[Start of section]
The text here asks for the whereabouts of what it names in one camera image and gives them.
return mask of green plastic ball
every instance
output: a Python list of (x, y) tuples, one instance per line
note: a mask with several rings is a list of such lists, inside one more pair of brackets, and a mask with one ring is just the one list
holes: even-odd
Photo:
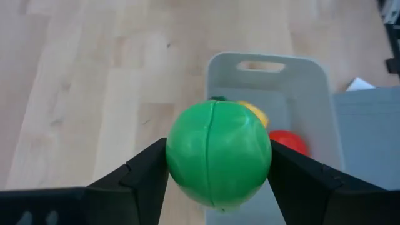
[(231, 101), (204, 101), (182, 112), (167, 137), (169, 172), (191, 199), (238, 207), (263, 185), (271, 143), (257, 116)]

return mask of wood grain
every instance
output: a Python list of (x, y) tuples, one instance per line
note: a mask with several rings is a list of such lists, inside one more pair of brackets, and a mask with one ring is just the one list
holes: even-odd
[[(0, 189), (87, 185), (203, 100), (220, 51), (315, 58), (395, 86), (375, 0), (0, 1)], [(204, 224), (172, 179), (160, 224)]]

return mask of gray container
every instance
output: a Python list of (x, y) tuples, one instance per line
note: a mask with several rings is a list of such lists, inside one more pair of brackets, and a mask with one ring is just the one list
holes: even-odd
[[(280, 71), (243, 69), (239, 67), (243, 61), (281, 63), (284, 67)], [(267, 114), (268, 131), (286, 129), (299, 134), (307, 142), (312, 158), (344, 170), (328, 77), (315, 61), (222, 52), (211, 59), (206, 84), (207, 99), (225, 96), (254, 104)], [(238, 210), (225, 213), (207, 210), (206, 224), (284, 224), (284, 220), (266, 182)]]

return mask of yellow object
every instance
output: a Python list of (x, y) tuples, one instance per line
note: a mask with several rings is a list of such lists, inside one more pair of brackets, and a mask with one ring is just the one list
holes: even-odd
[(262, 125), (267, 128), (269, 119), (267, 115), (261, 111), (257, 106), (251, 104), (250, 102), (246, 101), (238, 101), (237, 103), (241, 104), (242, 106), (246, 106), (248, 109), (250, 109), (257, 117), (260, 119)]

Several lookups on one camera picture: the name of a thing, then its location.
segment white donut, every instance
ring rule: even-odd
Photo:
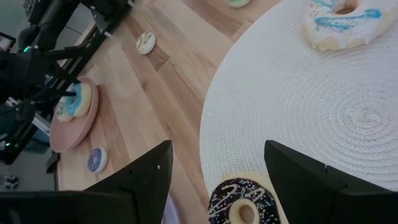
[[[72,84],[68,89],[76,93],[76,96],[64,96],[68,114],[74,117],[87,114],[93,97],[90,85],[87,83]]]
[[[304,35],[320,50],[348,49],[383,33],[397,12],[397,0],[311,0]]]
[[[57,119],[60,122],[67,122],[73,119],[73,116],[70,116],[67,112],[67,106],[65,105],[65,100],[66,100],[65,97],[61,97],[55,109],[55,114],[57,115]]]
[[[156,37],[151,32],[145,32],[139,36],[136,42],[136,49],[140,54],[149,54],[156,44]]]

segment wooden table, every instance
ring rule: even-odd
[[[137,0],[81,73],[98,85],[98,114],[88,137],[61,154],[59,189],[83,190],[171,139],[170,193],[181,221],[207,223],[208,193],[199,156],[206,92],[227,51],[278,1],[252,0],[232,9],[224,0]],[[145,56],[135,49],[144,31],[157,37],[155,49]],[[94,147],[109,152],[100,174],[86,168]]]

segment white placemat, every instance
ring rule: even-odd
[[[273,7],[220,65],[200,132],[209,193],[224,172],[266,171],[267,139],[398,189],[398,22],[369,45],[320,52],[302,35],[306,3]]]

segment round plate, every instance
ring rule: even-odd
[[[81,82],[90,84],[93,91],[91,107],[88,113],[82,117],[74,118],[69,122],[60,122],[56,116],[52,118],[50,129],[50,145],[54,152],[63,152],[73,149],[86,137],[93,125],[98,109],[98,89],[95,83],[88,77],[79,78]]]

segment fake donut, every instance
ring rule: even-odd
[[[64,96],[68,114],[74,117],[87,114],[93,97],[90,85],[87,83],[72,84],[68,91],[76,93],[76,96]]]
[[[156,37],[151,32],[145,32],[139,36],[136,42],[136,49],[140,54],[149,54],[156,44]]]
[[[88,157],[87,168],[94,173],[101,172],[108,163],[108,153],[102,147],[95,148]]]
[[[65,98],[62,97],[60,101],[57,103],[57,107],[55,109],[55,114],[57,115],[57,119],[60,122],[68,122],[73,119],[73,116],[70,116],[67,112],[67,106],[65,104]]]
[[[244,207],[252,211],[251,221],[241,215]],[[287,223],[268,176],[252,173],[224,178],[211,195],[208,215],[211,224]]]
[[[397,1],[391,0],[311,0],[304,35],[320,50],[348,49],[383,33],[397,12]]]
[[[249,4],[251,0],[229,0],[229,5],[234,8],[240,8]]]

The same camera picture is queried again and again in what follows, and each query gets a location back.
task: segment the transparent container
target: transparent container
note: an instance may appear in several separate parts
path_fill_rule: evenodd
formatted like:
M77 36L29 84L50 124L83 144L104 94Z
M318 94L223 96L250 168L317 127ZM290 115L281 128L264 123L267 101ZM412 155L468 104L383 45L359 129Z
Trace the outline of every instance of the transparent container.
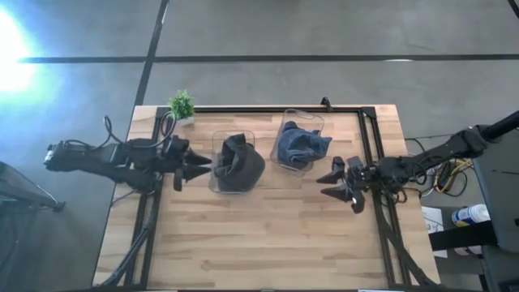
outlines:
M295 122L298 128L306 131L313 131L317 135L321 136L321 132L324 128L324 119L318 115L309 114L298 109L287 109L283 114L283 120L281 121L279 131L277 132L276 142L274 142L272 151L270 152L270 159L288 170L286 172L287 174L303 175L308 170L311 170L314 165L313 162L307 163L304 167L294 167L293 165L288 165L288 163L285 163L284 161L280 161L278 157L278 144L288 122Z
M232 157L222 154L225 141L234 135L245 135L249 146L239 146L240 157ZM253 150L255 137L251 131L228 130L217 131L212 135L212 171L209 179L209 189L223 194L240 194L249 192L258 182L265 168L264 159ZM231 164L231 161L244 160L243 164Z

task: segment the denim cloth
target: denim cloth
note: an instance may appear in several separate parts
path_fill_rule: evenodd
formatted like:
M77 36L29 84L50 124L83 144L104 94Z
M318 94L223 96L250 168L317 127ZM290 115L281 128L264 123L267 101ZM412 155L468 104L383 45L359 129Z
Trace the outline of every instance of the denim cloth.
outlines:
M301 170L310 162L325 157L330 142L332 138L319 136L318 130L306 131L289 121L277 142L277 160L282 165Z
M225 140L212 171L220 191L245 192L252 190L264 169L265 160L246 142L244 134L237 134Z

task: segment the blue jeans fabric
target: blue jeans fabric
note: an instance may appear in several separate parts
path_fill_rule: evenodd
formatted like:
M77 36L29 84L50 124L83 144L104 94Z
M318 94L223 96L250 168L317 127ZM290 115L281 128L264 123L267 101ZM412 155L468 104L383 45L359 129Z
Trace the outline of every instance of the blue jeans fabric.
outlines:
M287 122L277 142L277 160L301 170L310 162L326 156L330 137L319 136L319 131L306 131L293 122Z

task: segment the black metal frame
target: black metal frame
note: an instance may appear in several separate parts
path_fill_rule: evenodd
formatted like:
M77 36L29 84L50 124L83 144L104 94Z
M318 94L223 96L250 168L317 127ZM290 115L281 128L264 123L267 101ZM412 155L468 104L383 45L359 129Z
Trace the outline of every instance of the black metal frame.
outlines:
M256 107L235 107L235 106L222 106L222 107L196 107L195 111L197 113L282 113L288 108L296 109L296 110L304 110L310 113L344 113L344 114L356 114L358 117L359 130L362 138L362 146L364 151L364 156L366 158L367 164L373 163L373 153L371 153L370 140L368 137L367 130L367 122L369 119L373 138L375 141L376 154L378 158L384 156L384 148L382 145L382 138L380 136L380 129L376 117L375 107L365 106L365 107L332 107L329 104L329 101L326 97L323 98L321 105L317 106L256 106ZM167 110L165 107L157 108L156 121L153 128L153 139L157 139L160 125L160 117L163 112ZM157 184L157 189L153 194L153 203L152 203L152 211L148 219L148 224L145 228L143 228L144 222L144 210L146 208L146 202L148 198L144 195L141 196L139 202L139 208L137 210L137 218L135 220L135 228L132 239L131 251L125 257L122 264L118 269L123 268L124 273L126 275L123 286L117 286L117 282L110 283L110 286L98 286L92 287L88 291L137 291L137 290L146 290L148 284L149 277L149 269L152 258L152 249L153 249L153 239L155 236L155 229L157 227L157 218L158 218L158 210L161 200L161 188L162 188L162 177L160 177L160 182ZM418 283L424 286L413 286L410 280L410 271L419 270L416 263L412 260L412 257L407 253L404 248L404 243L401 236L401 228L398 222L397 210L393 204L388 205L388 215L389 222L387 222L384 216L383 204L382 204L382 195L380 194L380 190L371 190L373 196L373 204L375 210L375 217L377 221L377 227L380 235L380 248L382 250L382 258L384 261L384 268L386 272L386 278L388 282L388 288L386 289L397 289L401 291L433 291L433 290L445 290L445 291L467 291L467 290L451 290L446 288L439 288L438 286L427 286L428 282L420 281L419 277L417 277ZM148 230L145 234L146 239L143 240L143 230ZM138 250L142 247L144 241L146 242L145 252L144 252L144 264L141 270L141 277L138 284L134 284L134 274L135 274L135 258L138 254ZM393 244L395 250L397 251L397 257L400 265L400 273L402 284L397 283L395 277L395 271L392 266L392 257L389 250L388 241ZM197 291L215 291L215 290L197 290Z

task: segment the wooden tabletop
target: wooden tabletop
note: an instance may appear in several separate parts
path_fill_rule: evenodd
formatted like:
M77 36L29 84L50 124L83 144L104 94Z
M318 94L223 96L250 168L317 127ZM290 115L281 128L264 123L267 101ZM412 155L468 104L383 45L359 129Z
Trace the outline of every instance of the wooden tabletop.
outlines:
M385 155L406 155L396 106L374 107ZM128 139L151 137L156 109L135 108ZM302 178L281 174L269 158L282 114L196 114L194 125L175 129L207 157L215 131L252 131L266 168L256 188L245 195L210 191L208 174L176 192L173 177L165 176L149 289L387 287L371 194L365 194L364 212L355 215L350 204L320 194L321 188L329 186L315 183L330 171L334 156L360 156L365 162L358 118L319 115L325 121L322 136L333 141L328 155ZM119 185L115 197L128 191L126 185ZM94 283L104 281L127 253L138 201L137 195L130 196L111 208ZM439 282L418 197L410 194L397 211L406 248L418 266ZM397 273L398 263L393 263Z

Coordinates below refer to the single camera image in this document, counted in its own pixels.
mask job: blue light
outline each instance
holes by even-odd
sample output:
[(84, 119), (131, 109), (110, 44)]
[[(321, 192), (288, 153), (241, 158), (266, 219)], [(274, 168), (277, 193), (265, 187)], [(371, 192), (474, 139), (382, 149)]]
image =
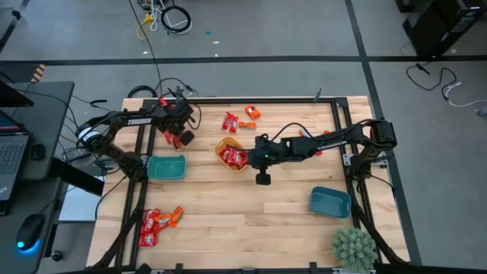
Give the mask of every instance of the blue light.
[(36, 243), (31, 248), (29, 248), (28, 250), (18, 250), (18, 252), (22, 255), (31, 255), (36, 253), (39, 247), (40, 247), (40, 239), (37, 239)]

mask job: laptop
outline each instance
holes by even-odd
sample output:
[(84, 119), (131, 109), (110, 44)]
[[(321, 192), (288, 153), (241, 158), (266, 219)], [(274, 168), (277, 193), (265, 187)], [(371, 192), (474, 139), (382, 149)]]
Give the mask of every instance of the laptop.
[(29, 139), (30, 133), (0, 110), (0, 202), (10, 199)]

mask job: floor
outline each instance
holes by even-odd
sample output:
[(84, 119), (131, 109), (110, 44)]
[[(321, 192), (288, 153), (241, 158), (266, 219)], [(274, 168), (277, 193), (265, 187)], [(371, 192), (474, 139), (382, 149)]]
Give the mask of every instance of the floor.
[[(487, 119), (474, 112), (481, 104), (452, 107), (438, 89), (416, 87), (405, 73), (414, 62), (366, 62), (367, 56), (414, 55), (402, 30), (407, 15), (398, 12), (394, 1), (303, 0), (299, 12), (291, 0), (177, 4), (192, 15), (193, 29), (179, 36), (162, 29), (149, 34), (162, 77), (178, 77), (202, 96), (315, 95), (320, 88), (327, 96), (369, 96), (376, 113), (383, 112), (396, 129), (395, 154), (422, 263), (487, 269), (482, 210)], [(141, 9), (135, 9), (142, 19)], [(355, 42), (352, 10), (363, 51)], [(30, 79), (26, 71), (32, 72), (37, 61), (46, 63), (42, 81), (74, 81), (75, 95), (107, 99), (105, 107), (114, 110), (131, 88), (157, 83), (148, 44), (135, 35), (137, 23), (128, 3), (37, 0), (28, 3), (23, 16), (0, 53), (0, 69), (18, 81)], [(487, 60), (486, 32), (484, 17), (448, 55)], [(432, 86), (443, 67), (463, 82), (452, 91), (455, 103), (487, 98), (487, 61), (434, 62), (427, 66), (431, 76), (411, 74)], [(76, 100), (72, 108), (78, 120), (102, 114)], [(40, 272), (80, 269), (92, 229), (89, 224), (59, 229), (55, 247), (65, 251), (65, 259), (44, 261)]]

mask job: teal tray
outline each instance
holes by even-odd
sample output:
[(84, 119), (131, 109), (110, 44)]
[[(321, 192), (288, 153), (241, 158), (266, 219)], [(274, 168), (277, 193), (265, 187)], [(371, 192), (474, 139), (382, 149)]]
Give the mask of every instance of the teal tray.
[(310, 210), (314, 213), (336, 218), (350, 215), (352, 199), (348, 193), (316, 186), (310, 195)]
[(151, 156), (147, 165), (147, 175), (152, 180), (178, 180), (186, 174), (186, 159), (183, 155)]

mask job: black desk
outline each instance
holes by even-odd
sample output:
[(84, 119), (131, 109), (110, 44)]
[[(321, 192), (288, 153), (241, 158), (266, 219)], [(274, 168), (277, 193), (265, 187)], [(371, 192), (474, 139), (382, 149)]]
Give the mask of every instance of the black desk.
[[(25, 90), (28, 85), (11, 84), (13, 88), (21, 90)], [(40, 82), (31, 85), (28, 91), (48, 94), (69, 104), (73, 88), (74, 83), (70, 81)], [(63, 181), (97, 195), (100, 195), (103, 189), (103, 182), (53, 157), (65, 120), (66, 105), (38, 94), (27, 93), (26, 96), (34, 102), (34, 106), (19, 108), (13, 118), (23, 123), (33, 134), (31, 144), (40, 143), (46, 147), (46, 158), (42, 161), (24, 161), (21, 180), (14, 187), (10, 213), (0, 216), (0, 265), (7, 269), (8, 273), (36, 272), (40, 259), (50, 255), (56, 232), (56, 220), (62, 204), (59, 201), (53, 202), (43, 212), (46, 221), (40, 234), (40, 246), (35, 252), (21, 254), (16, 247), (15, 238), (20, 225), (28, 215), (38, 213), (54, 199), (62, 199), (60, 196), (67, 189)], [(14, 108), (2, 110), (9, 115), (14, 112)]]
[End of section]
• [What the task requires]
In the listing above, how many lines have the string "fabric" in them? Reply with only the figure.

• [Result for this exercise]
3